ASSIGNMENT – For each line below that holds the word "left", make a copy.
------ DATA BELOW
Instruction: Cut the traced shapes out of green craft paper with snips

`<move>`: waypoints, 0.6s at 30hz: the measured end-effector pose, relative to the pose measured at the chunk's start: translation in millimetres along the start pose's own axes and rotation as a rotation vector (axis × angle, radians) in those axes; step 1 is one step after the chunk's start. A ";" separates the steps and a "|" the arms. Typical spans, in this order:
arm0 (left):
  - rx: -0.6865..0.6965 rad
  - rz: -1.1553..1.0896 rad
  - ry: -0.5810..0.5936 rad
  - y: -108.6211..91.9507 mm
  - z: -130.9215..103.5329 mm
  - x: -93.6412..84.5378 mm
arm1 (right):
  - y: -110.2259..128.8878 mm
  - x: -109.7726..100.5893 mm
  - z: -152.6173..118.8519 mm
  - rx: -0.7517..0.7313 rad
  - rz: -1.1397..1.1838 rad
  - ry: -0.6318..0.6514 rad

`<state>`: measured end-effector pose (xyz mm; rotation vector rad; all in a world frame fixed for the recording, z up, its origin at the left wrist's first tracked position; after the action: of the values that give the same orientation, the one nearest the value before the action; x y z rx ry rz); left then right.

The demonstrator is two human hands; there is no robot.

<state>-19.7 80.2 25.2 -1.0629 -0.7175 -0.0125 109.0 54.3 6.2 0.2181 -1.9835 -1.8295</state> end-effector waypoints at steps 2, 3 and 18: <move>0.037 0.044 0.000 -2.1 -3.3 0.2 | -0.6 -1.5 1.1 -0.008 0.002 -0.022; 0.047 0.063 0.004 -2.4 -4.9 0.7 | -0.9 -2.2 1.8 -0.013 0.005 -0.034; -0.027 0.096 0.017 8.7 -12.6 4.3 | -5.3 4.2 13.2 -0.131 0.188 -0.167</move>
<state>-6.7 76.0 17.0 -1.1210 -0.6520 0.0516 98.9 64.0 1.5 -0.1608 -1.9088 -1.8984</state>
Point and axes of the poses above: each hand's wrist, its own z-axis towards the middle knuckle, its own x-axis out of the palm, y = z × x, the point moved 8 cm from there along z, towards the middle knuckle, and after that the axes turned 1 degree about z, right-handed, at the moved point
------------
ANSWER SPACE –
arm0 (left):
`<state>`: measured end-effector pose (xyz mm; rotation vector rad; all in a world frame fixed for the recording, z up, its origin at the left wrist's first tracked position; after the action: of the values that give the same orientation, the one nearest the value before the action; x y z rx ry rz); left then right.

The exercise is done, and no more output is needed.